Task prompt
After finding the line that contains "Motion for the" in the material below, print that line and all subsequent lines exactly, up to and including the last.
*** Block opens ***
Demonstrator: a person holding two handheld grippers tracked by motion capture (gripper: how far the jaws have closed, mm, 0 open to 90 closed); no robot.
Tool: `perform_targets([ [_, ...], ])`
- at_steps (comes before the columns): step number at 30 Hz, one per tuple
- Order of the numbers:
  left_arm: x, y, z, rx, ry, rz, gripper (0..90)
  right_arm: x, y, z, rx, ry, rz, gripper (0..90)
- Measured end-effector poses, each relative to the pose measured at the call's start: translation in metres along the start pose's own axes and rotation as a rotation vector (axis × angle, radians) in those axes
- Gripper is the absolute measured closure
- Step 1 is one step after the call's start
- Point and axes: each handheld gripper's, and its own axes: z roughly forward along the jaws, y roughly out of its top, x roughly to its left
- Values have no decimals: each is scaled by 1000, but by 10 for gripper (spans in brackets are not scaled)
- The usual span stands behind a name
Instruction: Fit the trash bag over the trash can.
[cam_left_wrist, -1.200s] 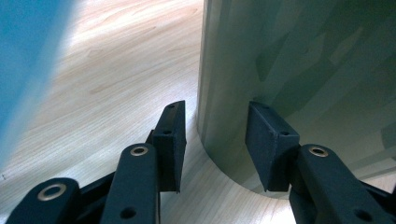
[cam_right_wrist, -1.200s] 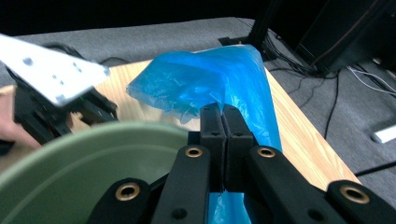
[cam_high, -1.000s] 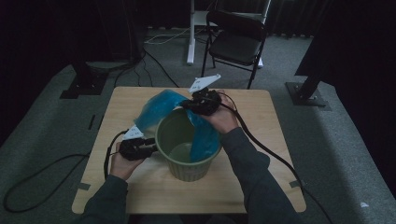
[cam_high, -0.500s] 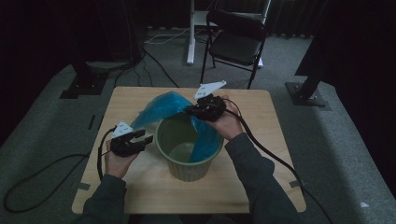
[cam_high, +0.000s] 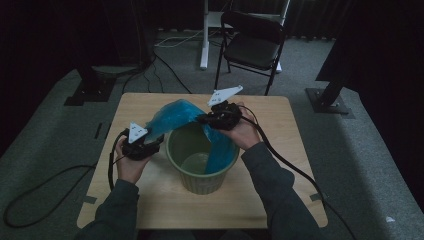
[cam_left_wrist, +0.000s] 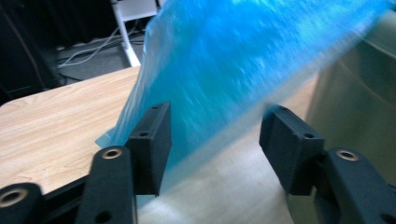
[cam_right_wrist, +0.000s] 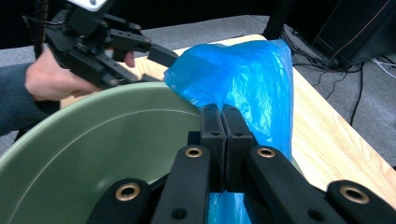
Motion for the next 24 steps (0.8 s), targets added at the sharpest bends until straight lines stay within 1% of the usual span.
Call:
perform_targets([
  [1,0,2,1,2,6,-7,557,0,0,0,1,3,0,893],
  [3,3,6,0,-12,-11,-46,695,0,0,0,13,6,-6,893],
  [4,3,8,-1,-20,-14,-57,761,1,-1,1,20,9,-10,893],
  [5,4,11,-3,-30,-20,-64,808,1,-2,2,32,7,-13,893],
  [7,4,16,-6,-50,-43,-74,861,2,-4,4,62,2,-28,892],
  [10,2,23,-13,-82,-59,-69,886,2,-8,7,82,0,-34,892],
  [11,2,23,-13,-82,-59,-69,889,2,-8,7,82,0,-34,892],
  [12,0,26,-17,-96,-69,-54,889,3,-10,7,82,3,-32,892],
  [14,-3,31,-21,-109,-78,-38,892,3,-14,8,92,7,-29,886],
  [15,-4,33,-22,-115,-84,-29,892,3,-16,8,92,7,-24,865],
  [18,-9,39,-26,-126,-92,2,892,2,-16,8,80,-1,-18,720],
  [19,-10,40,-26,-129,-92,8,892,2,-16,7,75,3,-18,689],
  [22,-13,45,-29,-139,-97,30,892,4,-12,6,67,-8,-33,608],
  [24,-16,48,-31,-144,-103,41,892,6,-8,6,61,-23,-47,580],
])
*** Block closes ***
Output below
Motion for the next 24 steps (0.8 s), targets added at the sharpest bends until straight lines stay within 1% of the usual span.
Call:
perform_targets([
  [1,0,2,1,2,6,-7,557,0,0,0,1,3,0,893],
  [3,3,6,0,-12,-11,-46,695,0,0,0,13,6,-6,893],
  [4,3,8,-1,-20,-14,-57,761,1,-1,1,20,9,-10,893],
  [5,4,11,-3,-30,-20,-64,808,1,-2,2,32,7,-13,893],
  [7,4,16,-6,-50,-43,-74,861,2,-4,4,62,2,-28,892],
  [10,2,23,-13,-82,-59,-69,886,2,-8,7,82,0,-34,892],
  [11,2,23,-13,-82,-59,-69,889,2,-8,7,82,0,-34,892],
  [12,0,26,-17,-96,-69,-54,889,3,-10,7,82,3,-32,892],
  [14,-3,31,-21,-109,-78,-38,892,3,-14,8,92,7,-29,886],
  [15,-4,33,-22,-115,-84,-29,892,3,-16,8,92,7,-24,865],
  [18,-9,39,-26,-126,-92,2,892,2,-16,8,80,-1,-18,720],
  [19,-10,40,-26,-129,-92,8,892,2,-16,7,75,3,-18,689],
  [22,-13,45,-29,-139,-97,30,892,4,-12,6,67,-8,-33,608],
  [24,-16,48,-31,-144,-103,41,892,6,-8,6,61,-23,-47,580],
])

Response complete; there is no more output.